- EXERCISE DETAILS -
Transcribe this listing exactly; omit the pictures.

───── THE DATA

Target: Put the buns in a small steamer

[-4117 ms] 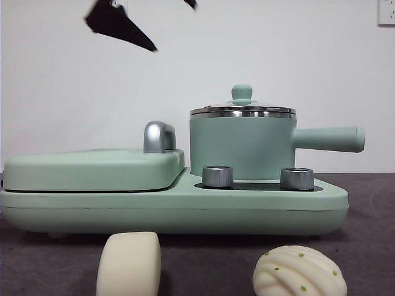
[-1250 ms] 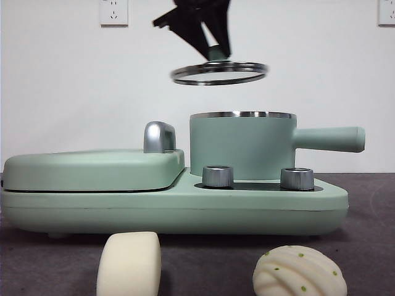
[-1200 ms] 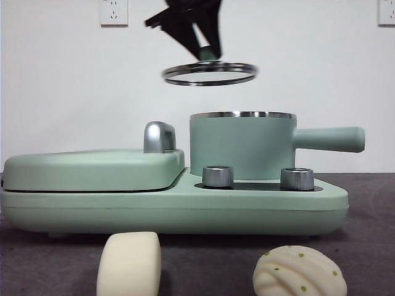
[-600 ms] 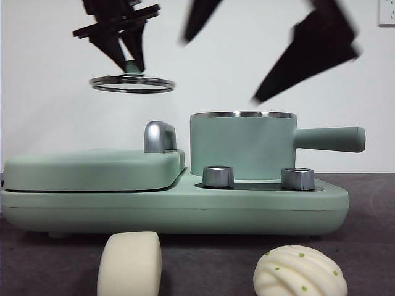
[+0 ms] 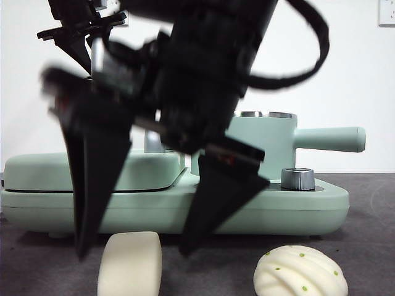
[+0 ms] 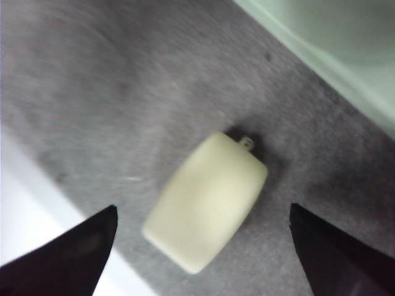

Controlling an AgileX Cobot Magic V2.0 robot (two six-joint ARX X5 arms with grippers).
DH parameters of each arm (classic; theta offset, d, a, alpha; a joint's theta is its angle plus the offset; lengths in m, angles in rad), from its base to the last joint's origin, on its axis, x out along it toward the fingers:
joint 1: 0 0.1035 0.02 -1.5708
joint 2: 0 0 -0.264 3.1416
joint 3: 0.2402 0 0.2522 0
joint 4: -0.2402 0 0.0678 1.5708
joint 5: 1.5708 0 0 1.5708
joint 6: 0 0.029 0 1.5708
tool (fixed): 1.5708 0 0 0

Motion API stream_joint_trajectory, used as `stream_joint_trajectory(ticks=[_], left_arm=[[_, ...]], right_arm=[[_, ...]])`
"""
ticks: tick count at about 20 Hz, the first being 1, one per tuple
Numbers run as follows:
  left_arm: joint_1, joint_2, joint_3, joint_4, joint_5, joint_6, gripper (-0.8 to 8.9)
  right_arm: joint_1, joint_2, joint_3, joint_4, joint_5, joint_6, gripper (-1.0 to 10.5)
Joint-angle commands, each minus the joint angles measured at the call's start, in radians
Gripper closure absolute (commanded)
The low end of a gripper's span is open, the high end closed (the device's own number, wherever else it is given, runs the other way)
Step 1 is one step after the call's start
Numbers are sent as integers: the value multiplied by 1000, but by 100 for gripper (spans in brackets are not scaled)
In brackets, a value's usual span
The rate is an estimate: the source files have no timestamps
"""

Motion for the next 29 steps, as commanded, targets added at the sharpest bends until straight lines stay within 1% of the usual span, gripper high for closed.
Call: stream_joint_trajectory(ticks=[1,3,4,5,7,8,11,13,16,18,22,25,29], left_arm=[[-1,4,45,23,1,-1,798],[-1,4,45,23,1,-1,798],[-1,4,45,23,1,-1,798],[-1,4,45,23,1,-1,798],[-1,4,45,20,1,-1,798],[-1,4,45,19,1,-1,798],[-1,4,45,20,1,-1,798],[-1,4,45,22,1,-1,798],[-1,5,45,23,1,-5,798],[-2,5,45,23,1,-9,798],[-4,5,45,26,1,-20,798],[-4,5,45,26,1,-19,798],[-4,5,45,26,1,-20,798]], right_arm=[[14,53,17,14,5,6,556],[15,60,17,34,5,6,719],[17,59,19,42,4,6,783],[17,59,24,39,1,6,793],[15,59,55,-10,1,3,793],[14,59,87,-55,1,-11,793],[-14,59,231,-248,1,-103,793],[-53,59,344,-380,2,-165,793],[-165,61,544,-551,20,-253,793],[-247,63,649,-587,56,-288,793],[-414,137,855,-620,52,-321,792],[-475,225,953,-644,24,-343,792],[-494,335,990,-645,24,-369,792]])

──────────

- THE COMPLETED TASK -
Target: Put the buns in a small steamer

[-4117 ms] 
[-1250 ms] 
[-1200 ms] 
[-600 ms] 
[+0 ms] 
[+0 ms] 

Controlling an AgileX Cobot Magic V2.0 robot (two six-joint ARX X5 arms with grippers).
DH parameters of each arm (classic; theta offset, d, a, alpha; a joint's theta is its angle plus the offset; lengths in m, angles in rad), from its base to the last joint's origin, on its axis, x out along it toward the fingers:
joint 1: 0 0.1035 0.02 -1.5708
joint 2: 0 0 -0.264 3.1416
joint 3: 0.2402 0 0.2522 0
joint 4: -0.2402 0 0.0678 1.5708
joint 5: 1.5708 0 0 1.5708
joint 6: 0 0.029 0 1.5708
tool (fixed): 1.5708 0 0 0

Motion API stream_joint_trajectory, used as `stream_joint_trajectory(ticks=[_], left_arm=[[_, ...]], right_arm=[[_, ...]])`
"""
ticks: tick count at about 20 Hz, the first being 1, one per tuple
Numbers run as follows:
  left_arm: joint_1, joint_2, joint_3, joint_4, joint_5, joint_6, gripper (-0.8 to 8.9)
  right_arm: joint_1, joint_2, joint_3, joint_4, joint_5, joint_6, gripper (-1.0 to 10.5)
Joint-angle commands, each minus the joint angles measured at the call's start, in radians
Gripper closure absolute (commanded)
The low end of a gripper's span is open, the high end closed (the device's own number, wherever else it is given, runs the other way)
Step 1 is one step after the call's start
Numbers are sent as integers: the value multiplied by 1000, but by 100 for gripper (spans in brackets are not scaled)
In brackets, a value's usual span
The rate is an estimate: the source files have no timestamps
"""

Motion for the next 29 steps, as commanded, targets added at the sharpest bends until straight lines stay within 1% of the usual span, gripper high for closed.
Call: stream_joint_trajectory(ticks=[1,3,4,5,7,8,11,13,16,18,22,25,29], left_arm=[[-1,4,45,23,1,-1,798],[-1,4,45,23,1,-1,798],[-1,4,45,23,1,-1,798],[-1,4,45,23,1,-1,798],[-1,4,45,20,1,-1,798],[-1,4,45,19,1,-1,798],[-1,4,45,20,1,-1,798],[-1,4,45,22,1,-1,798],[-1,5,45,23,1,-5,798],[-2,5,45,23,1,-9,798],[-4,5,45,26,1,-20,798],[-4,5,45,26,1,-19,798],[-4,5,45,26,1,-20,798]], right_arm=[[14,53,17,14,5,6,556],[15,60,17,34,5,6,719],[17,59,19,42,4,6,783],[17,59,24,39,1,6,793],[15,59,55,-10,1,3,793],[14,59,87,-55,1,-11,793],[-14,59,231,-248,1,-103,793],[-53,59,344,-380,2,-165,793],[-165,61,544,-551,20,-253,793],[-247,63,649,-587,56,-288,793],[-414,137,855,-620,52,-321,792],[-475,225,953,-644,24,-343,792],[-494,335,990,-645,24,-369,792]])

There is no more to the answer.